§ ASSIGNMENT:
Please transcribe exactly, and only, the lines of the data below between the line holding "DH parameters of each" and the line holding "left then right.", inclusive.

[Recorded data]
-- Opening Marker --
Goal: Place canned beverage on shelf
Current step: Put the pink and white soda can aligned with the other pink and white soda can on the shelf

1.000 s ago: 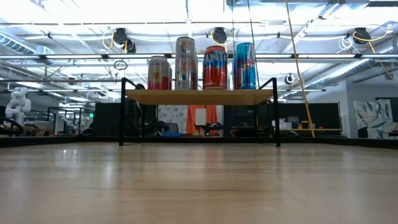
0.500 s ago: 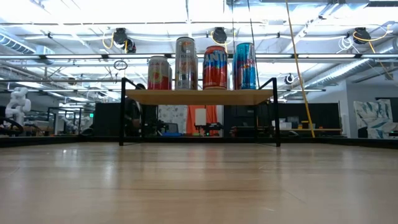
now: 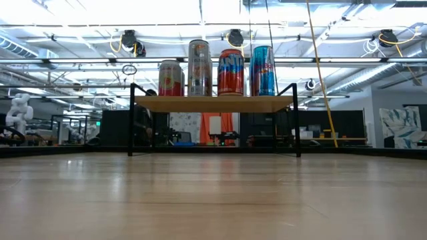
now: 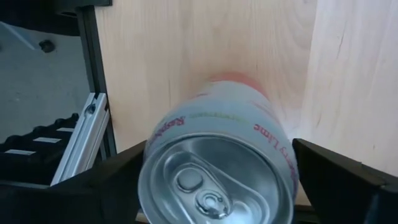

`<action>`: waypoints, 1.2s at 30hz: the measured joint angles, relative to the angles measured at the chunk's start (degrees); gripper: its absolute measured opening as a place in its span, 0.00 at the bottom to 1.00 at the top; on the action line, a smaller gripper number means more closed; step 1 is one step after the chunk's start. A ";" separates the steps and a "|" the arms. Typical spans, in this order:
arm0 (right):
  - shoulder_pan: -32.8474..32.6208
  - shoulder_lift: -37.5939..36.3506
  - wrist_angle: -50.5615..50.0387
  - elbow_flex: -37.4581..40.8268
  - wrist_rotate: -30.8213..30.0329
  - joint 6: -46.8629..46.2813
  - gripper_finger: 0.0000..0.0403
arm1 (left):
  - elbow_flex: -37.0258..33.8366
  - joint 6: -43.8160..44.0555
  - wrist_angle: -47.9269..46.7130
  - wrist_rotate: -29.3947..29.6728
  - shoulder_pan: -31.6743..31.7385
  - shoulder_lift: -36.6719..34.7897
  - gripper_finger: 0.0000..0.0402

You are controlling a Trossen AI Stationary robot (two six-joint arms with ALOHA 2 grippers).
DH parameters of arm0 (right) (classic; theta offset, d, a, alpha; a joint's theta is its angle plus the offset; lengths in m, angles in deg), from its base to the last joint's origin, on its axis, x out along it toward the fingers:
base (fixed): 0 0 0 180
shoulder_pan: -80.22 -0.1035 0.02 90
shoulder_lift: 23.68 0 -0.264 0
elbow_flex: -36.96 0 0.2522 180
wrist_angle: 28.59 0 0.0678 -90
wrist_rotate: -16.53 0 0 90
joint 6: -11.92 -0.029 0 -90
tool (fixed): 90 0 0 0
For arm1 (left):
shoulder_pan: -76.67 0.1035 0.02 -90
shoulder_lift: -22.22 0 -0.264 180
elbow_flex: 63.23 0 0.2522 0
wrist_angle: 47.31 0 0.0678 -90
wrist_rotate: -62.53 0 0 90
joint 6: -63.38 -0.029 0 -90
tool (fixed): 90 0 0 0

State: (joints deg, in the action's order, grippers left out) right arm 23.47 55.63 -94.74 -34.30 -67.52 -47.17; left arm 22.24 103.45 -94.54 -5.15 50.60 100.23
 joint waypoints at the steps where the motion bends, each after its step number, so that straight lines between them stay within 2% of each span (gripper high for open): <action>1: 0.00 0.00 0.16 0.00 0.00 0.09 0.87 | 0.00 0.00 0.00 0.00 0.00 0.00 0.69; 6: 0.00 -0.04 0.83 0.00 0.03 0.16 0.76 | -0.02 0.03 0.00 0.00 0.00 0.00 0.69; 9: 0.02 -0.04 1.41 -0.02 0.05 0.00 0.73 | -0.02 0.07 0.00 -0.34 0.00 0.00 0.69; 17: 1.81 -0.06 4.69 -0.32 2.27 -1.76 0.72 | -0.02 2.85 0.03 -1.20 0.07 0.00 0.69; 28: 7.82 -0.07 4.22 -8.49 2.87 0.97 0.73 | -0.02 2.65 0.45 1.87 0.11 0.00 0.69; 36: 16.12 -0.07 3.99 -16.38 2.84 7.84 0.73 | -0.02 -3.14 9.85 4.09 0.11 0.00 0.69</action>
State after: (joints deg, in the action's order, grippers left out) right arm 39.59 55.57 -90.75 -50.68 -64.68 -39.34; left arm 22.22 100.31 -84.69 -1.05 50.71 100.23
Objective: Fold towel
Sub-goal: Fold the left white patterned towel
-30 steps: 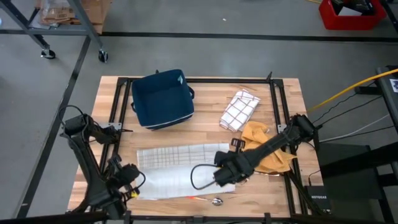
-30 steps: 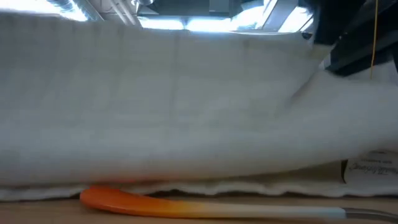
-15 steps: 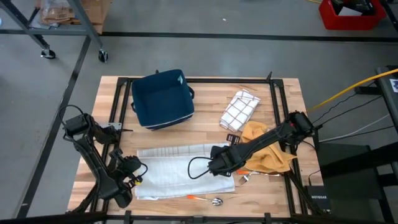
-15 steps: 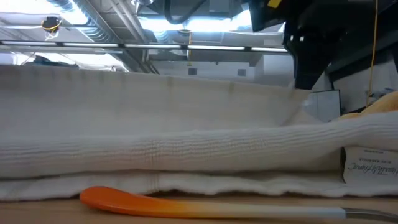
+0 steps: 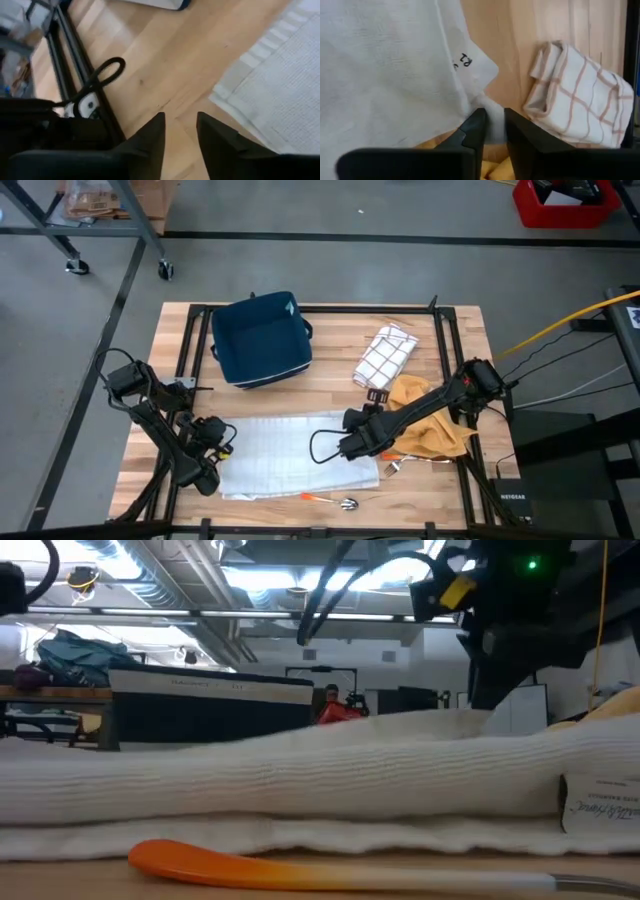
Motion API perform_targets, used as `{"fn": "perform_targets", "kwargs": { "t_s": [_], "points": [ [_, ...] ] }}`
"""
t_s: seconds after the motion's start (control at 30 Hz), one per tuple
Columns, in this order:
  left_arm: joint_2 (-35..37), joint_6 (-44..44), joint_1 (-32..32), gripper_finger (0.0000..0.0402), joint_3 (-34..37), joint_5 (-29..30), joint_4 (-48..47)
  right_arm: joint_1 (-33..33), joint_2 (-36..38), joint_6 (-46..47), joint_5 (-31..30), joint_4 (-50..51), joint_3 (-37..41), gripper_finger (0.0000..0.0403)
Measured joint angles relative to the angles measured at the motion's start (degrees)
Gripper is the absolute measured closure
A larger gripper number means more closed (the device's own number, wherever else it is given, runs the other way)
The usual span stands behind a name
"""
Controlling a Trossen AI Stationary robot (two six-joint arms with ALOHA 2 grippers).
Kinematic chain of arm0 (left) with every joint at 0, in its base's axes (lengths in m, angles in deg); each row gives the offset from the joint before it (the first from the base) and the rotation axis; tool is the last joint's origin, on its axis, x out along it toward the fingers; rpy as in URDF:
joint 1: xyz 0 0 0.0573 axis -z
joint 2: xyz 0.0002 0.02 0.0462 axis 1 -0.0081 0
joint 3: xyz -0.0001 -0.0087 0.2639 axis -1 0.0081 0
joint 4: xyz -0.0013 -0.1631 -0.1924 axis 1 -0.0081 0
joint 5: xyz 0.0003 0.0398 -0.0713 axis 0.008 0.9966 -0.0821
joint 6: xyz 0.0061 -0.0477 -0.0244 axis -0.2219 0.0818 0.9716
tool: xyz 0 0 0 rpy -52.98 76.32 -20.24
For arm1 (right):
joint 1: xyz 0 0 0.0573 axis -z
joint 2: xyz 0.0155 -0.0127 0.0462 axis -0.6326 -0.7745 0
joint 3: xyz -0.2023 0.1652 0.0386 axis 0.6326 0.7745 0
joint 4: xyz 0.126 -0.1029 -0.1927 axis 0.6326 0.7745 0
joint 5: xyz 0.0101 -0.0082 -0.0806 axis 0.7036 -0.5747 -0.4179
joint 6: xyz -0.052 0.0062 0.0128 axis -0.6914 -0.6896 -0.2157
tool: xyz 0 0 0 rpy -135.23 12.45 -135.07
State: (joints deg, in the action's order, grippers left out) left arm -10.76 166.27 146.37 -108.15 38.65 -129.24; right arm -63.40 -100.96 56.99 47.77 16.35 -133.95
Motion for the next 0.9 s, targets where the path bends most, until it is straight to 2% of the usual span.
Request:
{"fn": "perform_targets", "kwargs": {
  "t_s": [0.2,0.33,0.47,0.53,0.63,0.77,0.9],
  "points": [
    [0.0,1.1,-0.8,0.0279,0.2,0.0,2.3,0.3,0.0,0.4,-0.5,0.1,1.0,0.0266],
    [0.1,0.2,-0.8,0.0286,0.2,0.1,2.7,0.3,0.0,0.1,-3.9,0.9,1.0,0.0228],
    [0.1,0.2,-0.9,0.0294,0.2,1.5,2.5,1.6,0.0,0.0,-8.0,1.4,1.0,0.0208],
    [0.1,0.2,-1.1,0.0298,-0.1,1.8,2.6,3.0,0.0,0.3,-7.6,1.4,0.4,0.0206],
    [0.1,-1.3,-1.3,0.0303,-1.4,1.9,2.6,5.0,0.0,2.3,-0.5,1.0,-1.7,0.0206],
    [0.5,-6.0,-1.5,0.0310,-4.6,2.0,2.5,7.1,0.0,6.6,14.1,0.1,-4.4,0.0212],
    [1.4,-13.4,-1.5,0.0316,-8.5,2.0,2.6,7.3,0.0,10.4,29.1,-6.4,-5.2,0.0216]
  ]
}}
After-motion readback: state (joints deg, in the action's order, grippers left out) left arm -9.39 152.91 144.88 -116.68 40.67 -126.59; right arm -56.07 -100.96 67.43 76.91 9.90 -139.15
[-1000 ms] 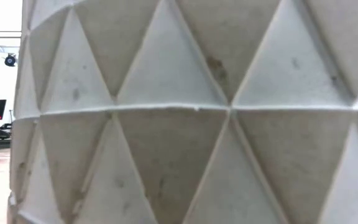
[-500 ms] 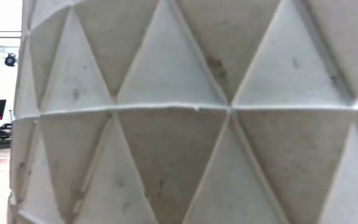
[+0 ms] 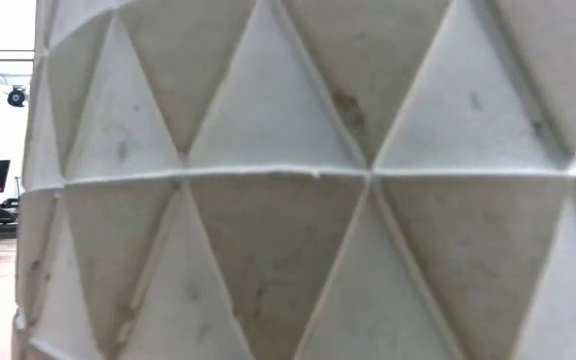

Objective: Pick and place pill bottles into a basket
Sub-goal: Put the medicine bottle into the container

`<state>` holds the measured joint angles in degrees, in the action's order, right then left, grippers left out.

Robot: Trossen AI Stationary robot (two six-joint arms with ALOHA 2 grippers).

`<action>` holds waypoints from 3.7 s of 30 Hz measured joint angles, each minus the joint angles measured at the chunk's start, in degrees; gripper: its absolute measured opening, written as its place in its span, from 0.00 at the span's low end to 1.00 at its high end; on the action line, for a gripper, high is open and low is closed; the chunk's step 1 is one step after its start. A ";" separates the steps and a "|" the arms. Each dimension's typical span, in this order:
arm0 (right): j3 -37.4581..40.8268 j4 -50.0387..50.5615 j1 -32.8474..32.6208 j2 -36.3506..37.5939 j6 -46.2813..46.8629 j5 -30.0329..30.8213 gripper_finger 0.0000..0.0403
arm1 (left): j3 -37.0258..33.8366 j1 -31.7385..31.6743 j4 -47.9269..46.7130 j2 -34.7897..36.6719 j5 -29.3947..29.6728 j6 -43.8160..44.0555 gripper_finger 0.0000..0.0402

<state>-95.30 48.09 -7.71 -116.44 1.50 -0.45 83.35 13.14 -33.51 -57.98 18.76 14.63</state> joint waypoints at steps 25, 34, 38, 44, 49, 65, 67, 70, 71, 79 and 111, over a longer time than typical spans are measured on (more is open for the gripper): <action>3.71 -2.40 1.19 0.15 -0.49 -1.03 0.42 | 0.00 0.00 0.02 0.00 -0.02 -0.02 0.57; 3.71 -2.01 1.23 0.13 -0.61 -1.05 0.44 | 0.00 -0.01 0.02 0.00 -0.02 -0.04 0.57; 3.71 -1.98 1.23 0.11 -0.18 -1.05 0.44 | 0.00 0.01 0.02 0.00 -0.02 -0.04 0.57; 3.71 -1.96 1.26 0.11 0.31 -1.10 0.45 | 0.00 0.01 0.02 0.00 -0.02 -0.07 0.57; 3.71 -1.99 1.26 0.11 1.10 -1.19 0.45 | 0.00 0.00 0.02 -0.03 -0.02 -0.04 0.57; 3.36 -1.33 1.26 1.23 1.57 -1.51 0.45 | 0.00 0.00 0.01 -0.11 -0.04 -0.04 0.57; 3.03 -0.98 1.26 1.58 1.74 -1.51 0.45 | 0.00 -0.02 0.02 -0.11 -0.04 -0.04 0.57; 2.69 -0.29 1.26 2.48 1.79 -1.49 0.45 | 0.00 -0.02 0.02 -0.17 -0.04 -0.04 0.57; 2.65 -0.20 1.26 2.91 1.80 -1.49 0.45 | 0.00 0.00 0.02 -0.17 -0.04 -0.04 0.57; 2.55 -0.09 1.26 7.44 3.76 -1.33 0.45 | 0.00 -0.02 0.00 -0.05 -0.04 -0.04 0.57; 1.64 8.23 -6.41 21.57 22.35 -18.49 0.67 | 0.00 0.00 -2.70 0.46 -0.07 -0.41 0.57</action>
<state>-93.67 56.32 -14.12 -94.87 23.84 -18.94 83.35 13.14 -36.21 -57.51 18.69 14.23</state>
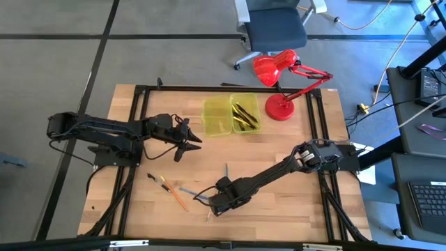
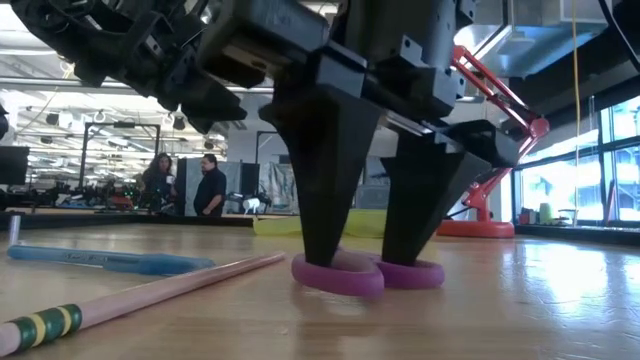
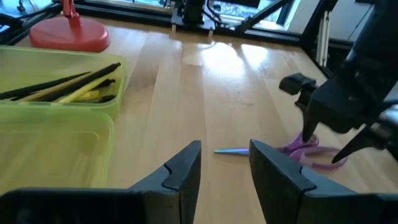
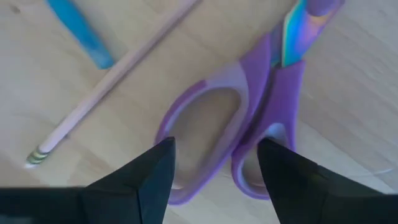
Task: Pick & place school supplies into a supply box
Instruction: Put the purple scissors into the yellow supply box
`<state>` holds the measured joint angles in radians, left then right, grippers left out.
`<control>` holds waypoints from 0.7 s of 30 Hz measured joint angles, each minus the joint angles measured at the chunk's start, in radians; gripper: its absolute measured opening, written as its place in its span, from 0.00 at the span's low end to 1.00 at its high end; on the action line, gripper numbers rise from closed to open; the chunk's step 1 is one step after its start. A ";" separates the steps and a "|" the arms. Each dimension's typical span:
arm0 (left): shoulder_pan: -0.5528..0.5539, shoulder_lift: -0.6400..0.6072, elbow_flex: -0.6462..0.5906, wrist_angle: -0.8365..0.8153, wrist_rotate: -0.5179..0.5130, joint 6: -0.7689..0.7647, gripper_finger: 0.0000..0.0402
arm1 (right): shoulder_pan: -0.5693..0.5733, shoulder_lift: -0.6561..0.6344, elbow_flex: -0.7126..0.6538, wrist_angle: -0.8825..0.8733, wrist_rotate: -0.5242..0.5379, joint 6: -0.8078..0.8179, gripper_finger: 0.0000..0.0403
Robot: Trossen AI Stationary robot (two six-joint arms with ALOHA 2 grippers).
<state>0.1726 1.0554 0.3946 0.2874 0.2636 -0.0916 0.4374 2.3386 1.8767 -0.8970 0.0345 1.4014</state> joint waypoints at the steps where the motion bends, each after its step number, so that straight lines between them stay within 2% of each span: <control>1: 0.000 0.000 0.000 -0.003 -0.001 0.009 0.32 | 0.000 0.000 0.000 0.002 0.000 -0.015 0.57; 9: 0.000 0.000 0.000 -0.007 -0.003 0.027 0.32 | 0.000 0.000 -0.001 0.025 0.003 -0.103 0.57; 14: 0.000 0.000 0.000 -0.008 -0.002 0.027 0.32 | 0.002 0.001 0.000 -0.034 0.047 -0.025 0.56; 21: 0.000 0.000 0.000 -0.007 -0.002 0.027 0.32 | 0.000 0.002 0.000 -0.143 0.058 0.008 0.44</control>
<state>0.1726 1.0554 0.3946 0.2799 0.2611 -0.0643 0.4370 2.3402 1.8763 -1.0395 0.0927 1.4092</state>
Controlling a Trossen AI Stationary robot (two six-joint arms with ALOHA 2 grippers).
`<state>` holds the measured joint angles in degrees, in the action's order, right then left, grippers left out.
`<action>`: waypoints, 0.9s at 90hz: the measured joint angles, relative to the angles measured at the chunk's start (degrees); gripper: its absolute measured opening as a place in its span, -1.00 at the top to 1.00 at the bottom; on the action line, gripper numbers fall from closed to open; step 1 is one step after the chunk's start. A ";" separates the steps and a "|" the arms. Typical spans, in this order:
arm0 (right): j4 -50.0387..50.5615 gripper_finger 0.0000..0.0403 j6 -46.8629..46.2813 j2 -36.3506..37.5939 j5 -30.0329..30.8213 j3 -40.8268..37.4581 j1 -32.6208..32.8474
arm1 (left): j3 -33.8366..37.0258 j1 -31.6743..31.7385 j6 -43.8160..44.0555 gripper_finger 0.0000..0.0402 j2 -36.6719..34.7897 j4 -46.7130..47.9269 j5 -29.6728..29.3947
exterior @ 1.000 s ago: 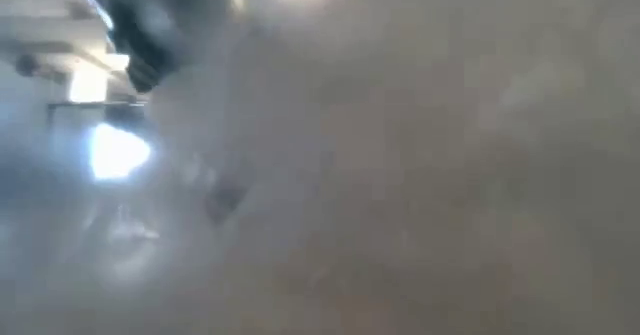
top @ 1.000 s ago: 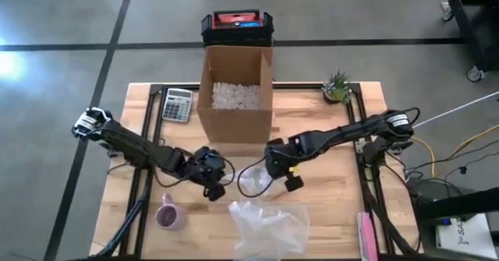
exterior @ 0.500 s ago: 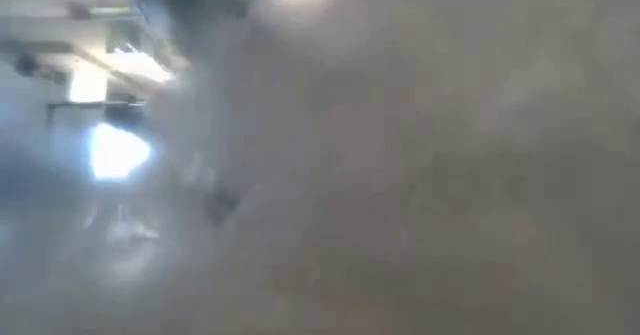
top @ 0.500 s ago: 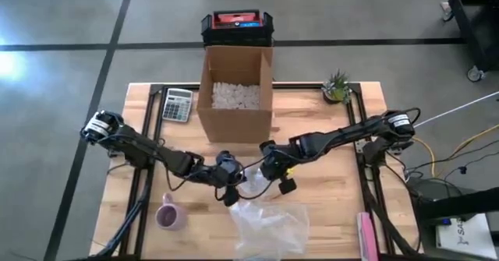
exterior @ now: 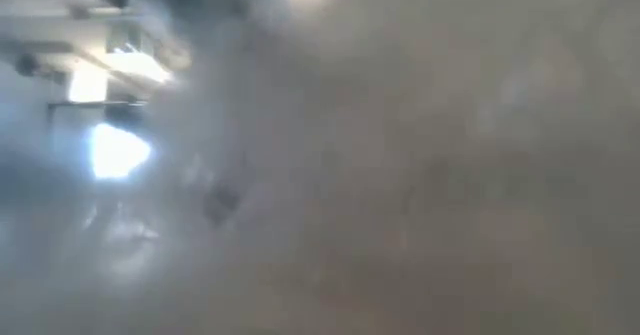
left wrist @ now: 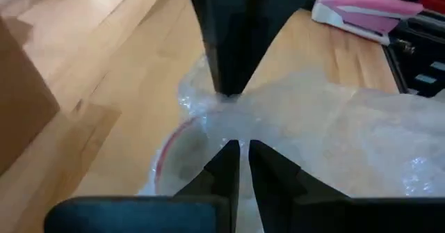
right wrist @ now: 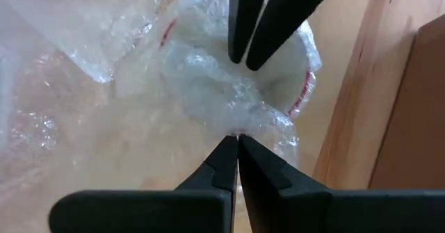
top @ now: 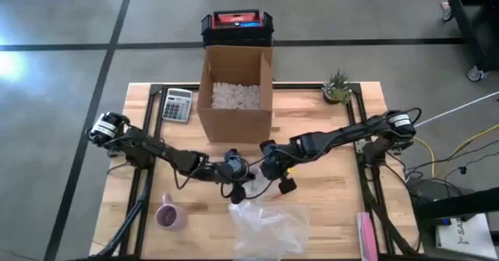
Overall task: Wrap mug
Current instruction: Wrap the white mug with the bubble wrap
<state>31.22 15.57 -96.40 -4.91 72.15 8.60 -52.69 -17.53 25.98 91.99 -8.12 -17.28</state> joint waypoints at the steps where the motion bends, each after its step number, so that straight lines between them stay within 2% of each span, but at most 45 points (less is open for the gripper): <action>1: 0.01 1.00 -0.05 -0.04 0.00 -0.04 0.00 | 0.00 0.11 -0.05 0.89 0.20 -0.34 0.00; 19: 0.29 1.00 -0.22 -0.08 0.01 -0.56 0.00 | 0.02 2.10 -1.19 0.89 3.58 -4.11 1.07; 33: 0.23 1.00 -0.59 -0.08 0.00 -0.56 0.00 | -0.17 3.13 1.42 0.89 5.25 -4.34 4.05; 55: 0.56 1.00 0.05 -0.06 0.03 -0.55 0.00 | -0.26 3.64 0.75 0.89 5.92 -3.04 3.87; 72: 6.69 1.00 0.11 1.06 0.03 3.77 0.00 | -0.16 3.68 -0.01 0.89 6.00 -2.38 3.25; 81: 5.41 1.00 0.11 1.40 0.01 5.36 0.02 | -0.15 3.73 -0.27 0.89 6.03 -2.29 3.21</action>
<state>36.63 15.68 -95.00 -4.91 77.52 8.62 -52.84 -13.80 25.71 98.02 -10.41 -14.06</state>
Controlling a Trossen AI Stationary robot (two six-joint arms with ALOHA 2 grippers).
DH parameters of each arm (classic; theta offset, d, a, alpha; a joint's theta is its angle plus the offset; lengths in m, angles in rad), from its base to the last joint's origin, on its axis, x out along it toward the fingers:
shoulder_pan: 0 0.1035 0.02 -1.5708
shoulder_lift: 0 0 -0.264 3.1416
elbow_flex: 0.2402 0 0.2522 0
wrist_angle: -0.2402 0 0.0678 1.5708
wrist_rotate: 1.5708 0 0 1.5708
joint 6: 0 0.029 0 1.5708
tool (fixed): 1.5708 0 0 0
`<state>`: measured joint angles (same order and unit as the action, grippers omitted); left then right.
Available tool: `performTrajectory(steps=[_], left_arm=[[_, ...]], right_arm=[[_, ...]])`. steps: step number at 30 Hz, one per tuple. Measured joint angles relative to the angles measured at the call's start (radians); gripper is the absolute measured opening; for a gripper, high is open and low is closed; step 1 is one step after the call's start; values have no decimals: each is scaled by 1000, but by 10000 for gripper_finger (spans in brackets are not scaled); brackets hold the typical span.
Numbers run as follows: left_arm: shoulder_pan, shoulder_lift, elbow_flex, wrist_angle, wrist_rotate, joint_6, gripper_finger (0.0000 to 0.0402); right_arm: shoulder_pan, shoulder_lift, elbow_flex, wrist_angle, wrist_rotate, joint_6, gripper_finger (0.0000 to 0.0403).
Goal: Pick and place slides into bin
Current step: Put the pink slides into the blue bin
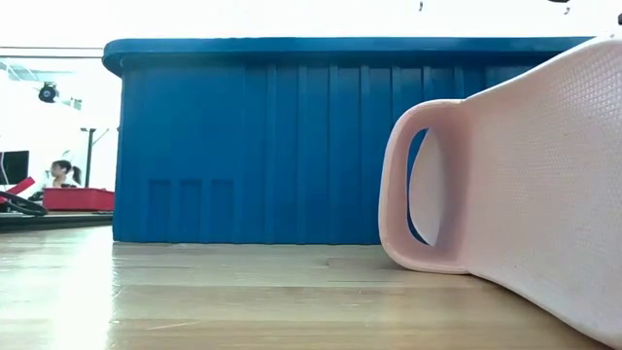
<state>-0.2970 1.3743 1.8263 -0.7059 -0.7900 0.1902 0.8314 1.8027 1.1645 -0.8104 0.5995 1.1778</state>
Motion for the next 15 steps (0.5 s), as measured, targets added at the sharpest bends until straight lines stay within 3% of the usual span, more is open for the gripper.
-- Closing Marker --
§ RESULT OF THIS TASK:
DH parameters of each arm (classic; theta offset, d, a, alpha; a joint's theta is its angle plus the offset; lengths in m, angles in rad), from its base to the last joint's origin, on its axis, x out along it toward the fingers:
shoulder_pan: 0 0.1035 0.02 -1.5708
shoulder_lift: 0 0 -0.264 3.1416
elbow_flex: 0.2402 0 0.2522 0
wrist_angle: -0.2402 0 0.0678 1.5708
wrist_rotate: 1.5708 0 0 1.5708
joint 6: 0 0.029 0 1.5708
tool (fixed): 1.5708 0 0 0
`<state>`: measured joint angles (same order and unit as the action, grippers omitted); left then right.

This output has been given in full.